Exercise directions: Keep every character as it is and output all of the records.

The data:
************

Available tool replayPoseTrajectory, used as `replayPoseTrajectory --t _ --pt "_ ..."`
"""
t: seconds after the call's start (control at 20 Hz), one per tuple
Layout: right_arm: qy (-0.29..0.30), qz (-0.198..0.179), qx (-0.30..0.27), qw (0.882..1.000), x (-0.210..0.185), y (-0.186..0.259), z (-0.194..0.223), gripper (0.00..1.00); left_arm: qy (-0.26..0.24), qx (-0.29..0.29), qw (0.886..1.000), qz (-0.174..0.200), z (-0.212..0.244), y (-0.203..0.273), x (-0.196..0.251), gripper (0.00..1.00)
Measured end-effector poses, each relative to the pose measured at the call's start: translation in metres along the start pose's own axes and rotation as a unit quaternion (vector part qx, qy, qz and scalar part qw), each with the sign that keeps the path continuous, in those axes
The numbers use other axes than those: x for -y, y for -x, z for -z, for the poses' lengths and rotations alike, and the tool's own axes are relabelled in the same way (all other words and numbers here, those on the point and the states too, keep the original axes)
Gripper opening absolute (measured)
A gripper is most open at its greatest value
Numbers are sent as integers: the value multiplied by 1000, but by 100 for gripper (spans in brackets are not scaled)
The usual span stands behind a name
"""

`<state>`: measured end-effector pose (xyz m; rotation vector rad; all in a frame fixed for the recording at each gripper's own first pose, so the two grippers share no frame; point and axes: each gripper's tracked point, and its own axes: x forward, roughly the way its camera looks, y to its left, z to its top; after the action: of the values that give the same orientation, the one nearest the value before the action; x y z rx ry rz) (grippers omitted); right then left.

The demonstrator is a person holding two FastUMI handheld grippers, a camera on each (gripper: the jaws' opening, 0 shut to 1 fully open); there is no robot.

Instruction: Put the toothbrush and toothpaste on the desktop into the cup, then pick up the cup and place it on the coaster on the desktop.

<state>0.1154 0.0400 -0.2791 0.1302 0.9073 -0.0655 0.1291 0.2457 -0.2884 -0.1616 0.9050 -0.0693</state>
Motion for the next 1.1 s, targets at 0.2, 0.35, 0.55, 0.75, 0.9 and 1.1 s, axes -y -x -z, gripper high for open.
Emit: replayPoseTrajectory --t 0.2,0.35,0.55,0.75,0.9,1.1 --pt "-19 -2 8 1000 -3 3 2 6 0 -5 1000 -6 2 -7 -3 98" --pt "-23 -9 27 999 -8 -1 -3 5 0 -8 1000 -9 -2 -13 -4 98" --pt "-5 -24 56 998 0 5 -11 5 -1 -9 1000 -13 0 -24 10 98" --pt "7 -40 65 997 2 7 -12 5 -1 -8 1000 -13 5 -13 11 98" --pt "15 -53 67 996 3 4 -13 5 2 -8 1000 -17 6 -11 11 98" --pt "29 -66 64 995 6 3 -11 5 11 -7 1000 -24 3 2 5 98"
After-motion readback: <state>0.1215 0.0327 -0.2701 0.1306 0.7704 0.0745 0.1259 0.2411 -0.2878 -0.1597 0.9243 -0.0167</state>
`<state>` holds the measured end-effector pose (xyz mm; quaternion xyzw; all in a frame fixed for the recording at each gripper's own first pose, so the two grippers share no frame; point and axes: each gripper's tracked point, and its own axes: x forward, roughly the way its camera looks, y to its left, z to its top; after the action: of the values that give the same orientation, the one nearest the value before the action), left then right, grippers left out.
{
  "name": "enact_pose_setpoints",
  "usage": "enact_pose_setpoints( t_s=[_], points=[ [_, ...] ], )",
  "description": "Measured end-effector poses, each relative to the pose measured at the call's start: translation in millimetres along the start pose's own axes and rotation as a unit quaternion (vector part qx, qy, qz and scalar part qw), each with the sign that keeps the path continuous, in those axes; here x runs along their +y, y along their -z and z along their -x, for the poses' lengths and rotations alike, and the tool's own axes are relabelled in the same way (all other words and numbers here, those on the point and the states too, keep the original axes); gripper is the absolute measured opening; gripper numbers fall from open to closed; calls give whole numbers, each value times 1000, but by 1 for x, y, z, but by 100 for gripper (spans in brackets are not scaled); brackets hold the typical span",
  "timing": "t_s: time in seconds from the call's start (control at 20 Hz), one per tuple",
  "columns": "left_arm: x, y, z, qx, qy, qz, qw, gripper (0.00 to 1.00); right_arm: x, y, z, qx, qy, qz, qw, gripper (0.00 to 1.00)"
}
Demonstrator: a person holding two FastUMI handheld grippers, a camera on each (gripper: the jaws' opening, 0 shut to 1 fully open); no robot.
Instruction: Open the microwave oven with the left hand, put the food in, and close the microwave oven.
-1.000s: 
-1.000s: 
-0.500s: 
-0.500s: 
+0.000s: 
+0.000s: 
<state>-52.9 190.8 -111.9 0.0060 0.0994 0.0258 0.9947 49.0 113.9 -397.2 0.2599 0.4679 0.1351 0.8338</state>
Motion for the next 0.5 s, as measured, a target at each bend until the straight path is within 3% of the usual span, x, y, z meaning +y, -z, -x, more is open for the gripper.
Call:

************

Written response:
Available tool replayPoseTrajectory, used as `replayPoseTrajectory --t _ --pt "_ ..."`
"""
t: seconds after the call's start (control at 20 Hz), one per tuple
Layout: right_arm: qy (-0.29..0.30), qz (-0.198..0.179), qx (-0.30..0.27), qw (0.882..1.000), x (-0.210..0.185), y (-0.186..0.259), z (-0.194..0.223), gripper (0.00..1.00); left_arm: qy (-0.26..0.24), qx (-0.29..0.29), qw (0.886..1.000), qz (-0.174..0.200), z (-0.212..0.244), y (-0.203..0.273), x (-0.196..0.251), gripper (0.00..1.00)
Measured end-effector poses, each relative to the pose measured at the call's start: translation in metres along the start pose's own axes and rotation as a unit quaternion (vector part qx, qy, qz and scalar part qw), each with the sign that keeps the path continuous, in those axes
The numbers use other axes than those: x for -y, y for -x, z for -z, for the poses' lengths and rotations alike, and the tool's own axes are relabelled in the same way (all other words and numbers here, those on the point and the states too, keep the original axes)
Gripper opening absolute (measured)
A gripper is most open at its greatest value
Numbers are sent as integers: the value multiplied by 1000, but by 100 for gripper (spans in brackets are not scaled)
The usual span stands behind a name
"""

`<state>`: measured end-effector pose (xyz m; rotation vector rad; all in a frame fixed for the recording at each gripper's own first pose, so the two grippers share no frame; point and axes: each gripper's tracked point, and its own axes: x forward, roughly the way its camera looks, y to its left, z to its top; after the action: of the values that give the same orientation, the one nearest the value before the action; x y z rx ry rz) (grippers omitted); right then left.

The demonstrator is a person holding two FastUMI handheld grippers, a camera on each (gripper: the jaws' opening, 0 shut to 1 fully open); there is no robot.

Instruction: Put the toothbrush and toothpaste on the desktop into the cup, then pick up the cup and place it on the coaster on the desktop.

<state>0.1154 0.0400 -0.2791 0.1302 0.9073 -0.0655 0.1291 0.2457 -0.2884 -0.1616 0.9050 -0.0693</state>
Motion for the next 1.1 s, targets at 0.2, 0.35, 0.55, 0.75, 0.9 and 1.1 s, axes -y -x -z, gripper high for open.
Emit: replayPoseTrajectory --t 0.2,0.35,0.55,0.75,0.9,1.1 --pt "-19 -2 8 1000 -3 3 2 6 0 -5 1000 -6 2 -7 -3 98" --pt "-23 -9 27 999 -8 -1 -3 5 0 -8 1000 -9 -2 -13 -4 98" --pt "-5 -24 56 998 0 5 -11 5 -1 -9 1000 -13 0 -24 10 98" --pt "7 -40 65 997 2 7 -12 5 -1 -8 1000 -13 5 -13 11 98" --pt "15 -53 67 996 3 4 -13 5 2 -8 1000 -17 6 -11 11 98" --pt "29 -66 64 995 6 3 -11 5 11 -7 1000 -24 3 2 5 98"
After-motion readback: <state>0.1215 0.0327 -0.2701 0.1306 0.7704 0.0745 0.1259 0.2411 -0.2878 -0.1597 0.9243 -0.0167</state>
`<state>` holds the measured end-effector pose (xyz mm; quaternion xyzw; all in a frame fixed for the recording at each gripper's own first pose, so the two grippers share no frame; point and axes: each gripper's tracked point, and its own axes: x forward, roughly the way its camera looks, y to its left, z to its top; after the action: of the values that give the same orientation, the one nearest the value before the action), left then right, grippers left out.
{
  "name": "enact_pose_setpoints",
  "usage": "enact_pose_setpoints( t_s=[_], points=[ [_, ...] ], )",
  "description": "Measured end-effector poses, each relative to the pose measured at the call's start: translation in millimetres along the start pose's own axes and rotation as a unit quaternion (vector part qx, qy, qz and scalar part qw), each with the sign that keeps the path continuous, in those axes; here x runs along their +y, y along their -z and z along their -x, for the poses' lengths and rotations alike, and the tool's own axes are relabelled in the same way (all other words and numbers here, those on the point and the states too, keep the original axes); gripper is the absolute measured opening; gripper numbers fall from open to closed; calls give whole numbers, each value times 1000, but by 1 for x, y, z, but by 100 for gripper (spans in brackets are not scaled); brackets hold the typical span",
  "timing": "t_s: time in seconds from the call's start (control at 20 Hz), one per tuple",
  "columns": "left_arm: x, y, z, qx, qy, qz, qw, gripper (0.00 to 1.00); right_arm: x, y, z, qx, qy, qz, qw, gripper (0.00 to 1.00)"
}
Demonstrator: a person holding two FastUMI handheld grippers, a camera on each (gripper: the jaws' opening, 0 shut to 1 fully open); no robot.
Instruction: Open the microwave oven with the left hand, put the food in, and close the microwave oven.
-1.000s: 
-1.000s: 
-0.500s: 
-0.500s: 
+0.000s: 
+0.000s: 
<state>-52.9 190.8 -111.9 0.0060 0.0994 0.0258 0.9947 49.0 113.9 -397.2 0.2599 0.4679 0.1351 0.8338</state>
Motion for the next 0.5 s, as measured, a target at each bend until the straight path is within 3% of the usual span, x, y, z meaning +y, -z, -x, more is open for the gripper.
Call:

No part of the exercise is left unanswered.